ACTIVITY –
Only those lines in the data below from the line containing "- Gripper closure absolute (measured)" through the line containing "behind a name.", both included, should be restated word for word.

..............................

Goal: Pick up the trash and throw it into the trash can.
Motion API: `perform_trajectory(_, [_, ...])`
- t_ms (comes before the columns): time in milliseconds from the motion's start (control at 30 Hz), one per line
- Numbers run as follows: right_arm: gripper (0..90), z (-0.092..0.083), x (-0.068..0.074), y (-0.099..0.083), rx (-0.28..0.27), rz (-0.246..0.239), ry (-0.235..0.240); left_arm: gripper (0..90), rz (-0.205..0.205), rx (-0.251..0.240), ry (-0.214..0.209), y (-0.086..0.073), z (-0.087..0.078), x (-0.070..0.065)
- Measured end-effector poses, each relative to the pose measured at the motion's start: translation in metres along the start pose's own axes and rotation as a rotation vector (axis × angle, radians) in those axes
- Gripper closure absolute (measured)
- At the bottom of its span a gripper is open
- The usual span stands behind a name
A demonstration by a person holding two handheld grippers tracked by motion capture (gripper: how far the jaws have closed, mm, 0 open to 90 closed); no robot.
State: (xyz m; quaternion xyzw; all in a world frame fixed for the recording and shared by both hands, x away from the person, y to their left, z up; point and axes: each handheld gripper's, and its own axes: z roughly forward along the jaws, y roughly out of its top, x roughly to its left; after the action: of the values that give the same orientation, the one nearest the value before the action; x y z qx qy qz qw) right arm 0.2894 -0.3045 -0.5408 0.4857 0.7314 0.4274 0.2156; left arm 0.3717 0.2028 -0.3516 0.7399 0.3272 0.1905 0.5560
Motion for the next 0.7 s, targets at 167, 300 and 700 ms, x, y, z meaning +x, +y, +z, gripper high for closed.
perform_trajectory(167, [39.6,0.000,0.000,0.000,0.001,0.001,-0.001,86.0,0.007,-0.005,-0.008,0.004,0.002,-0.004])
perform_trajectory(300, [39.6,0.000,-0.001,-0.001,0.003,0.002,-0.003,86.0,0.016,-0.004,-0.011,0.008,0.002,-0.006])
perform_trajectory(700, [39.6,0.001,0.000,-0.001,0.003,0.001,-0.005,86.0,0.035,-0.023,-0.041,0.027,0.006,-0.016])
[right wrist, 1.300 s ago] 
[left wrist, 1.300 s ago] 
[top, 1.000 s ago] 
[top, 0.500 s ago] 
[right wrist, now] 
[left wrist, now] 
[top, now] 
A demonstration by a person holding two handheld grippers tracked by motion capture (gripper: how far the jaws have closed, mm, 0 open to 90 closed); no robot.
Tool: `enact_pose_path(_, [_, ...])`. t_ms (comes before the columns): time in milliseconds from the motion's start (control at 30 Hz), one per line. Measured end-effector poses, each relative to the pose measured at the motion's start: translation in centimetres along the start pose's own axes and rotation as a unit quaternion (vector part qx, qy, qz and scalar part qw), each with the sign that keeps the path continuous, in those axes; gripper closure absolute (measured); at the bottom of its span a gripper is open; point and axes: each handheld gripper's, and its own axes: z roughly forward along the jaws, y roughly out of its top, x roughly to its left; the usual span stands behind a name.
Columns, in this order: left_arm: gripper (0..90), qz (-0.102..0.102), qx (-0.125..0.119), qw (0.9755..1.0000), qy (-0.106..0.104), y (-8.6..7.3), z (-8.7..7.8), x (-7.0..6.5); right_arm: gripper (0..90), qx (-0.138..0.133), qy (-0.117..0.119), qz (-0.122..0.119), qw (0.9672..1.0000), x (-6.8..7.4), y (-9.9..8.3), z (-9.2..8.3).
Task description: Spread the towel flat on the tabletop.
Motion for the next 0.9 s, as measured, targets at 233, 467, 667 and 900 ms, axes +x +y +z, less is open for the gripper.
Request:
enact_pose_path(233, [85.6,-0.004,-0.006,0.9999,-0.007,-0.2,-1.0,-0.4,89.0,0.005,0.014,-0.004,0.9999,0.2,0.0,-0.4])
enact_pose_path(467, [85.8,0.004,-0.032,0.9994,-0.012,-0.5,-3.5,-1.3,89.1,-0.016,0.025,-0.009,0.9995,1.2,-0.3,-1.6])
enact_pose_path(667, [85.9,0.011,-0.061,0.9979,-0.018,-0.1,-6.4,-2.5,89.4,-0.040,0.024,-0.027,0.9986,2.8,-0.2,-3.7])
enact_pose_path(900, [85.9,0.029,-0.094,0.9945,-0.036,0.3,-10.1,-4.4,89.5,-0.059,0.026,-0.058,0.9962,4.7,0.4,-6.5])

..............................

ANSWER TO THIS PROBLEM –
- Gripper closure absolute (measured)
- At the bottom of its span a gripper is open
- The usual span stands behind a name
A demonstration by a person holding two handheld grippers tracked by motion capture (gripper: how far the jaws have closed, mm, 0 open to 90 closed); no robot.
State: (xyz m; quaternion xyzw; all in a world frame fixed for the recording and shared by both hands, x away from the person, y to their left, z up; point and axes: each handheld gripper's, and its own axes: z roughly forward along the jaws, y roughly out of its top, x roughly to its left; after the action: of the values that give the same orientation, the one nearest the value before the action; x y z qx qy qz qw) right arm 0.2894 -0.3045 -0.5408 0.4857 0.7314 0.4274 0.2156; left arm 0.3717 0.2028 -0.3516 0.7399 0.3272 0.1905 0.5560
Motion for the next 0.7 s, targets at 167, 300 and 700 ms, x, y, z meaning +x, +y, +z, gripper high for closed.
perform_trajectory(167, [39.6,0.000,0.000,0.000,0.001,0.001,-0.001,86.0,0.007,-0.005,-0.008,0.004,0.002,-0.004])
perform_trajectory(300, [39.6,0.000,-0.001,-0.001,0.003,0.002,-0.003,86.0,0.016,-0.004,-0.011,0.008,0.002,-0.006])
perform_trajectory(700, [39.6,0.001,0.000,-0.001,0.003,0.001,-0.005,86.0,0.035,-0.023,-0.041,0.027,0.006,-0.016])
[right wrist, 1.300 s ago] 
[left wrist, 1.300 s ago] 
[top, 1.000 s ago] 
[top, 0.500 s ago] 
[right wrist, now] 
[left wrist, now] 
[top, now] 
A demonstration by a person holding two handheld grippers tracked by motion capture (gripper: how far the jaws have closed, mm, 0 open to 90 closed); no robot.
Tool: `enact_pose_path(_, [_, ...])`. t_ms (comes before the columns): time in milliseconds from the motion's start (control at 30 Hz), one per line. Measured end-effector poses, each relative to the pose measured at the motion's start: translation in centimetres along the start pose's own axes and rotation as a unit quaternion (vector part qx, qy, qz and scalar part qw), each with the sign that keeps the path continuous, in those axes; gripper closure absolute (measured); at the bottom of its span a gripper is open; point and axes: each handheld gripper's, and its own axes: z roughly forward along the jaws, y roughly out of its top, x roughly to its left; the usual span stands behind a name.

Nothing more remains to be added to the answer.